Chapter 22 - The Important Thing

195 12 1
                                    

"Kau bercanda? Siapa yang berani mencuri narkoba? Aku bersumpah demi Tuhan, banyak pecandu yang bekerja di sini. Aku yakin pencurinya Shino. Maksudku, apa kau memerhatikannya akhir-akhir ini?"

Naruto selalu bisa menghiburku. Sedikit.

"Ada apa dengan Shino?" tanyaku penasaran. Kami berdua membersihkan tubuh pasien yang tidak responsif; Naruto mengganti sakrum, sedangkan aku menahan tubuhnya. Ini hari kedua terburuk dalam hidupku, dan aku masih belum bicara dengan Sasuke. Tapi, kami berdua bekerja hari ini dan kemarin aku meminta jarak darinya, jadi ini tidak mengherankan lagi.

Dan juga, ponselku masih rusak.

"Pria dewasa manapun yang bersikap seperti dia pasti dipengaruhi obat-obatan. Itu tidak wajar." Dia membasahi kain kasa dalam larutan garam dan mulai membalut luka pasien. Aku menahan napasku agar tidak mencium baunya. Punggungku mulai sakit menahan tubuh pasien ini.

"Aku rasa bukan Shino," ujarku.

"Menurutmu siapa?"

"Entahlah."

"Kau tidak mencurigai seorang pun?"

"Oh, aku mencurigai seseorang," ucapku meyakinkannya. "Tapi, aku bersikap tidak adil, dan mengucapkan namanya keras-keras hanya membuatku merasa seperti bajingan."

Aku sudah memikirkan banyak hal setelah menyuruh Sasuke pergi. Pada akhirnya, ucapannya memang benar—aku tidak punya alasan yang cukup kuat untuk mencurigai dr. Hanako, jadi aku tidak bisa menyalahkannya karena dia tidak setuju denganku. Aku masih marah karena dia bersama wanita itu semalaman, tapi kecemburuanku sudah memudar. Aku yakin aku bisa bicara dengan kepala dingin dengannya hari ini tanpa mengamuk dan melempar ponselku. Shannaro, kalau aku beruntung, kami bisa melakukan make-up sex.

"Kita berdua tahu, aku ini brengsek, jadi mari kita dengarkan siapa pencurinya menurutmu," ucap Naruto. "Ini percakapan antar orang brengsek dan tidak ada orang lain yang akan tahu."

"Baiklah. Aku rasa dr. Hanako."

"Benarkah?" Reaksinya mengingatkanku pada reaksi Sasuke, tapi aku tidak benar-benar peduli kalau Naruto tidak setuju denganku. "Kenapa kau bisa berpikir seperti itu?"

"Hanya firasatku saja," gumamku samar-samar. Ini benar. Tapi, aku yakin berpacaran dengan Sasuke saja tidak akan menghasilkan firasat seperti ini. Naruto mungkin tidak akan percaya padaku.

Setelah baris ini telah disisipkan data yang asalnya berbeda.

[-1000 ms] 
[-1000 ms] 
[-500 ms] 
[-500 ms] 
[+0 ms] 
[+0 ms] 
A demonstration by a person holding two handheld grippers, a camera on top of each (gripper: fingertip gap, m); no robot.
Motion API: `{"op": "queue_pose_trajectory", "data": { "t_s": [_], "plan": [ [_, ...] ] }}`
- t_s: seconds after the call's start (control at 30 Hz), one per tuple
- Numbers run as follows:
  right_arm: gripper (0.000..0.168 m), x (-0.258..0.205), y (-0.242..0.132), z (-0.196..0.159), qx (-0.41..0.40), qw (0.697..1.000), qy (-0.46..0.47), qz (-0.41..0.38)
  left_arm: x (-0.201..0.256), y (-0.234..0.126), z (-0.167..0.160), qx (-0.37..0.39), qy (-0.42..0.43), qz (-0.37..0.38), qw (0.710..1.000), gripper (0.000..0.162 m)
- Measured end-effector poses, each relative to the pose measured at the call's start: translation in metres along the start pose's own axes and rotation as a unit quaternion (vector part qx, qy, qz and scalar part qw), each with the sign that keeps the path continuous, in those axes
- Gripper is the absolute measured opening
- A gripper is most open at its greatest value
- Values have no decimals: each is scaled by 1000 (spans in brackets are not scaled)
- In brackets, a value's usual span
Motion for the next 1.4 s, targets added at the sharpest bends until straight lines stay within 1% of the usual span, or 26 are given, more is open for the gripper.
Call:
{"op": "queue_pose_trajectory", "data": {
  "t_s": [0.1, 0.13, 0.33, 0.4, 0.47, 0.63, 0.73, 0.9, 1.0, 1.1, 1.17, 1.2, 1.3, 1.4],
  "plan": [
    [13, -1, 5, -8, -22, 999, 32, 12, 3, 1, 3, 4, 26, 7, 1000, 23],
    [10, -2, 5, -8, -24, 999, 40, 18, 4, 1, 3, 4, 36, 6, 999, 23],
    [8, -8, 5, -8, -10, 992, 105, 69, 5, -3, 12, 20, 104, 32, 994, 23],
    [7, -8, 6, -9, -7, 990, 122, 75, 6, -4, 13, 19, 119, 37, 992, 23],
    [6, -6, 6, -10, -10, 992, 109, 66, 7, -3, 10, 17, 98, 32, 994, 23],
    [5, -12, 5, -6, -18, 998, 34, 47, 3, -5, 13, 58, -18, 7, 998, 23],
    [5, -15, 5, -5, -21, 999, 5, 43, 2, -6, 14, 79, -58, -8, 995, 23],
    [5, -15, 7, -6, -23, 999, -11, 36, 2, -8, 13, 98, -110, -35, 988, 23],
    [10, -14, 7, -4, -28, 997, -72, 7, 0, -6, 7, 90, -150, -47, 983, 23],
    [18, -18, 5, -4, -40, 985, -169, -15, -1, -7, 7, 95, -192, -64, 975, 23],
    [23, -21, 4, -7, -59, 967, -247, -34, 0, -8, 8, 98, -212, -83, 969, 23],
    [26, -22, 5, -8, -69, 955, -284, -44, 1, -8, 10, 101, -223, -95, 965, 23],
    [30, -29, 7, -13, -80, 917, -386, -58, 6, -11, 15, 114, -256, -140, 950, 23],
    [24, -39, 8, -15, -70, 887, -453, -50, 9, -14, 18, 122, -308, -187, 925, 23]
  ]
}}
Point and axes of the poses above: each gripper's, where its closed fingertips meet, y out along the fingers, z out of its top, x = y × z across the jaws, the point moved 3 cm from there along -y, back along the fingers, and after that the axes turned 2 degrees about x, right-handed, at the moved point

"Hmm. Ya, aku mengerti." Dia mulai merobek potongan perban dan memplasternya di pantat pasien. "Maksudku, kau mencuri lelakinya. Gadis-gadis akan menggila kalau itu terjadi."

Aku memutar mata. "Aku serius, Naruto."

"Aku juga serius. Apa kau tidak ingat ada seorang wanita berkendara sampai ke negeri seberang hanya menggunakan popok? Dan, aku hanya mampu berpikir bodoh seperti Shino menjadi seorang pecandu narkoba. Tapi, teorimu jauh lebih dramatis—seorang wanita busuk berencana untuk balas dendam dengan mencoba menyabotase karir medismu. Wow." Dia memberi inisial dan tanggal di pakaian pasien dengan spidol hitam.

"Dr. Hanako tidak busuk," jawabku. "Mereka sudah lama putus sebelum aku datang." Kami membaringkan pasien telentang dan mulai menyelimuti tubuhnya dengan selimut.

"Tidak selama itu. Baru beberapa bulan," dia mengoreksiku.

"Kau ada di pihak mana?"

"Tentu saja aku ada di pihakmu, Birdie. Tapi, aku rasa terlalu mengerikan kalau dia berusaha untuk mencuri obat-obatan di bawah namamu dan menyabotase karirmu." Ucapannya terdengar seperti mengejekku.

"Itu memang mengerikan," ucapku setuju.

"Apa kau sudah bicara dengan Sasuke?"

"Belum. Aku terakhir bicara dengannya kemarin. Kenapa? Apa kau sudah bicara dengannya?"